As if that’s not enough, there really is such a thing as “beauty sleep.” We’re all familiar with the unfortunate effects of getting too little sleep: red and puffy eyes, dark under-eye circles, baggy-looking dull skin. As it turns out, sleep does a lot to tighten skin and improve overall appearance — and not just in the short term.

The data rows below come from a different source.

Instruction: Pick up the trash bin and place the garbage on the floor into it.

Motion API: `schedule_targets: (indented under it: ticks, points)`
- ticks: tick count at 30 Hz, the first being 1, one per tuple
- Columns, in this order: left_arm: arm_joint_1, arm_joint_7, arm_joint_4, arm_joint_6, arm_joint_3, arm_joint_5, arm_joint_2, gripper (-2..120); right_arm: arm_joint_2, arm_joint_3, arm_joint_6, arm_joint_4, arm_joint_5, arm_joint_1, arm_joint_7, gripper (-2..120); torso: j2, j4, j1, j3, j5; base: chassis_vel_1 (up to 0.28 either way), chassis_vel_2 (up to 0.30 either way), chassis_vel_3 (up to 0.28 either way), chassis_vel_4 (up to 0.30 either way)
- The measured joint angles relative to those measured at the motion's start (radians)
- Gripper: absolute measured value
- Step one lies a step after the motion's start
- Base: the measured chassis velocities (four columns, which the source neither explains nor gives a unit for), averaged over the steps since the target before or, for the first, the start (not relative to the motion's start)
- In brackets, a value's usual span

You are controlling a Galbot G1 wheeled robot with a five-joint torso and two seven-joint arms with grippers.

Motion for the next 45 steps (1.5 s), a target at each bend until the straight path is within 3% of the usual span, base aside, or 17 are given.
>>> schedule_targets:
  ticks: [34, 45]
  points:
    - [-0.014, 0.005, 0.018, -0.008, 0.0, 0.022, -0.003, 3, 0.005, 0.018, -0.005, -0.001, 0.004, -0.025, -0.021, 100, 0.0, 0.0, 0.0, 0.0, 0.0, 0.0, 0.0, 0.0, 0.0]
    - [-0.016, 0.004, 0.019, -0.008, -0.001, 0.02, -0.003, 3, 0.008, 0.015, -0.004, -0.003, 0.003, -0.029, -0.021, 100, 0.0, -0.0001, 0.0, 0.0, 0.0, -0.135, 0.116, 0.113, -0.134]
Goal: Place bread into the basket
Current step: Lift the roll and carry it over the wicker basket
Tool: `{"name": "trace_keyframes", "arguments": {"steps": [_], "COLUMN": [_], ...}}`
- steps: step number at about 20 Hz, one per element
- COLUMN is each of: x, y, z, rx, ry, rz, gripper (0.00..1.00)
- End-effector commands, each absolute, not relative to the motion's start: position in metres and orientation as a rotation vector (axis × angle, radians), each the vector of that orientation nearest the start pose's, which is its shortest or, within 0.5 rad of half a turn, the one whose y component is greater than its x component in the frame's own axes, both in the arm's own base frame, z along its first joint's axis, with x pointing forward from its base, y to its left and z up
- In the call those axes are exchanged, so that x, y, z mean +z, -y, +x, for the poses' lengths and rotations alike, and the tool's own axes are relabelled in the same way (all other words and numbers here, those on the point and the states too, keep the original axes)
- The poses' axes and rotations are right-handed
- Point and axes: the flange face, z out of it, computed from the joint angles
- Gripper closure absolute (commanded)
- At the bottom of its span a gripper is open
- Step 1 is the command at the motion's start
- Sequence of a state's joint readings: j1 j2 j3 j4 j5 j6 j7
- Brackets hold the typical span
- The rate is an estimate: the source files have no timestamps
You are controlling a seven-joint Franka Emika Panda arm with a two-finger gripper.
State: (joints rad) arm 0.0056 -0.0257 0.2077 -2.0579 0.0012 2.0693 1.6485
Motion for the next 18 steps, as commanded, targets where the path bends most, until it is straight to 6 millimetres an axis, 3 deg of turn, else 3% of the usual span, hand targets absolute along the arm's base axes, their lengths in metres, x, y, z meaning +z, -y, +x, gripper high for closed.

In fact, one study directly links sleep deprivation to aging skin. Not only that, but people who had enough sleep had a more positive self-perception of their appearance! How’s that for a double whammy?

Get More Sleep: STAT!

Several sleep studies recommend seven to nine hours a night. Try adhering to a strict sleep schedule, going to bed and waking up at the same time every day. Be sure not to stray too far from your sleep schedule on the weekends. Also, try to avoid any large meals within two hours of bedtime. Make the hour before bed your “quiet time.” Take a hot bath, dim the lights, limit screen time, and use this time to relax the body and mind.

If you suffer from insomnia or other sleep disorders, it’s important to seek help right away. Before opting for over-the-counter medications, though, try natural approaches such as a hot bath before bed or a sleep therapy massage. The latter uses human touch to relax the brain and stimulate natural sleep on an ongoing basis.

It’s time to get the rest you deserve, so make sleep a priority today!